Computational AdvancesComputational Advances

Computational systems biology and medicine require fresh approaches to manage and intelligently process the ever increasing amount of biomedical data generated by technological advances. In computer science, NCIBI specialists are addressing the computational, database, data mining, visualization, data sharing, and mathematical modeling needs of the Center’s Driving Biological Projects. The goal is to facilitate and enhance analyses conducted by clinical and translational researchers - important end-users of these technologies. Key technical contributions include the following:

Tool Integration

We aim for interoperable suite of tools and data resources for multiscale systems analysis through architectures that target scientists’ needs for a uniform search interface across all NCIBI tools and data resources.

  • Workspaces that provide richer contexts than just the last gene visited.
  • A “list of X” architecture for genes, proteins, metabolites, articles, concepts, and network topology underlies the workplaces. With it, scientists, for example, can examine lists of differentially expressed genes and group them by relevant sets of enriched concepts derived from the corpus of Medline literature.

Deep Data Integration

Effective biomedical research requires convenient access to information that is multi-scaled, from many sources, and in diverse modalities. Towards these ends, we:

  • Collect and organize relevant data from numerous sources from each molecular and physiologic level and stage.
  • Filter actionable data into information
  • Prepare the data and information for mining. Scientists’ queries return relationships and patterns to accelerate hypothesis testing and knowledge creation.

Natural Language Processing (NLP)

In applying NLP, challenges that we address in extracting facts and related context from biomedical literature include:

  • Named entity extraction, entity disambiguation, mined ontology extraction, anaphora resolution, and speculative statements.
  • Tagging genes, metabolites, and other biomedically important concepts in literature, allowing scientists to make inferences of new (currently unknown) information through systematic analysis, for example, between lists of MeSH terms and lists of genes/metabolites.

Visualization

NCIBI has worked closely with Cytoscape to extend features of this popular tool and develop a Cytoscape plug-in for MiMI and MetScape. Cytoscape and our plug-ins facilitate dynamically exploring and analyzing high dimensional molecular interaction networks.

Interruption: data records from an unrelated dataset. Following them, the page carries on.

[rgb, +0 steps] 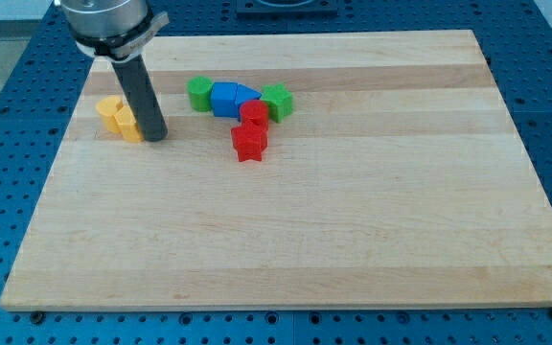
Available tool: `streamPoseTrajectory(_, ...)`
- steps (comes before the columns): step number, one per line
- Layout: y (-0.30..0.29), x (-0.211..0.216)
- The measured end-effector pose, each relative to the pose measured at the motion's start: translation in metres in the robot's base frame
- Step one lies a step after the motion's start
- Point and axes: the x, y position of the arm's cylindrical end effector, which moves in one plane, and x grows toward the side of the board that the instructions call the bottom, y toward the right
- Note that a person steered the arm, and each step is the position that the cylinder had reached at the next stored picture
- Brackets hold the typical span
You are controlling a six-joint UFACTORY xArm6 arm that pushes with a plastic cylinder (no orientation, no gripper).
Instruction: Place the blue cube below the yellow hexagon
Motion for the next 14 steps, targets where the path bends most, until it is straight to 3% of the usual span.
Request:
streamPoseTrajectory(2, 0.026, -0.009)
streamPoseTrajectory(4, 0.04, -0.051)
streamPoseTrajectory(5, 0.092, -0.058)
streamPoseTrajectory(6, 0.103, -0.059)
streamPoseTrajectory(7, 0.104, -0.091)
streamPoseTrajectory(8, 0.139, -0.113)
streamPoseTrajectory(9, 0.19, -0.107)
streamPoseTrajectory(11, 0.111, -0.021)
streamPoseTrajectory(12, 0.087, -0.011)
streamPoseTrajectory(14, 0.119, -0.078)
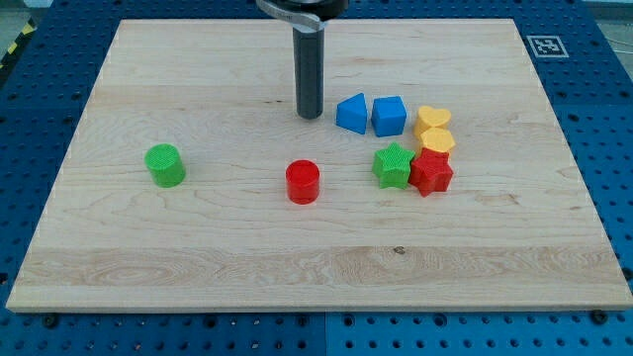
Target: Slightly move the red circle downwards
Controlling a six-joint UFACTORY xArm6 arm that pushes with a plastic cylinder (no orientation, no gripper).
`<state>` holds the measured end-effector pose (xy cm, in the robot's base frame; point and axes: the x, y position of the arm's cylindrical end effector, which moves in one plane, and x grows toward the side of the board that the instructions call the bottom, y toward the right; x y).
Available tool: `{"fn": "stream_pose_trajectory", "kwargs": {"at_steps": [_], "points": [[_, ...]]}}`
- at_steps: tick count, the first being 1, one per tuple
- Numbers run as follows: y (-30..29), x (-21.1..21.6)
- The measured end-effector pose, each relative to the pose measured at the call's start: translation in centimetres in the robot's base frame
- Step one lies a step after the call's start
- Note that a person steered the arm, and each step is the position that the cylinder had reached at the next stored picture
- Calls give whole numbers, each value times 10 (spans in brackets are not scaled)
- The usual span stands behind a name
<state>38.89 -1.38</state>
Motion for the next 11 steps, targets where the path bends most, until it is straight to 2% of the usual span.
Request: {"fn": "stream_pose_trajectory", "kwargs": {"at_steps": [2,4,6,8,10,11], "points": [[-5,29],[-23,39],[-24,74],[-27,85],[-57,85],[-57,100]]}}
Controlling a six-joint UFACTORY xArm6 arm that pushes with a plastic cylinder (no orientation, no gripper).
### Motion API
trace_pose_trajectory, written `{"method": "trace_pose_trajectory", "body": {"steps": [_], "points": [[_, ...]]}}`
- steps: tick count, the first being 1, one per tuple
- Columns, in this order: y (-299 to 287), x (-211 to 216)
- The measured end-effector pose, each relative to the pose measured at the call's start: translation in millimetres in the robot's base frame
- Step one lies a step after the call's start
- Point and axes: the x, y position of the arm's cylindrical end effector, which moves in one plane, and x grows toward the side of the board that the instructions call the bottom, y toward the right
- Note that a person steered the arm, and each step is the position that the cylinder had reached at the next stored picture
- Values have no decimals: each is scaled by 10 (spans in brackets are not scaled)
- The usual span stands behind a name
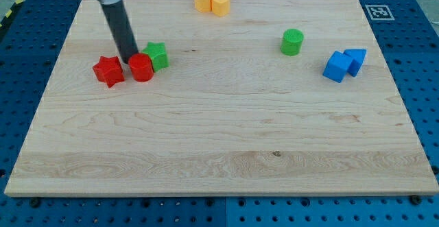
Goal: Move the red circle to the down a bit
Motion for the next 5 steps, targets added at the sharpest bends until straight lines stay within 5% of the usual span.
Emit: {"method": "trace_pose_trajectory", "body": {"steps": [5], "points": [[161, 661]]}}
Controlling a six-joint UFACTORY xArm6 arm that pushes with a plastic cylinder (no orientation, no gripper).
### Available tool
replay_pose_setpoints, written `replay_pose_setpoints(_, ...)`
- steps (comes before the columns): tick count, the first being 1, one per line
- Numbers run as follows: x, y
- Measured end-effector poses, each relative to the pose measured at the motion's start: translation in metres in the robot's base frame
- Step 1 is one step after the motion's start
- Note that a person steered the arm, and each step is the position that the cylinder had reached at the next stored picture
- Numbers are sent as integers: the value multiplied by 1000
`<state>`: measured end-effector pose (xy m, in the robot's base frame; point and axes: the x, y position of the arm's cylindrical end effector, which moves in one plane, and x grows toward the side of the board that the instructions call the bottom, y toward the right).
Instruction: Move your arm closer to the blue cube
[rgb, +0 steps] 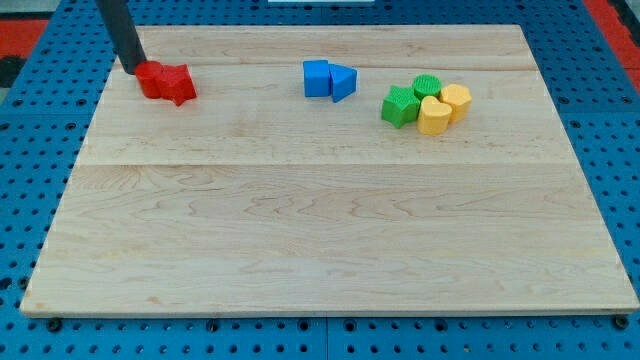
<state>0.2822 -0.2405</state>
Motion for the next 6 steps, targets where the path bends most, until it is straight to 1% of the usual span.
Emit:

Examples of successes include:

  • Cytoscape Plug-in for MiMI
    • The NCIBI Cytoscape plugin for MiMI queries the MiMI molecular interactions database, incorporates the NLP tools SAGA and LexRank, and integrates with MiMI Web interface and other NCIBI Tools (Gao et al., 2009).
  • Cytoscape plug in for Metabolomics: Metscape
    • The NCIBI Metscape plug-in module visualizes compound interactions and reactions; places them in the context of metabolic networks; and animates scientists’ time series experimental data to reveal changes in user-specified values (Gao et al., submitted).
  • Web-based Tools for Accessing our BioNLP data
    • NCIBI has many tools that use our fully relational, up-to-date biomedical text database drawing data from PubMed, PubMedCentral and full text sources. Tools which utilize these data include MiSearch, Gene2MeSH, Metab2MeSH, GIN, and the NLP web service.
  • ConceptGen
    • ConceptGen is a tool that finds relationships between biomedical concepts based on the genes they have in common. For example, given a user-defined set of genes of interest (e.g. from microarray results), ConceptGen suggests biological concepts that may be relevant to this set, and hence serve as potential loci for further exploration.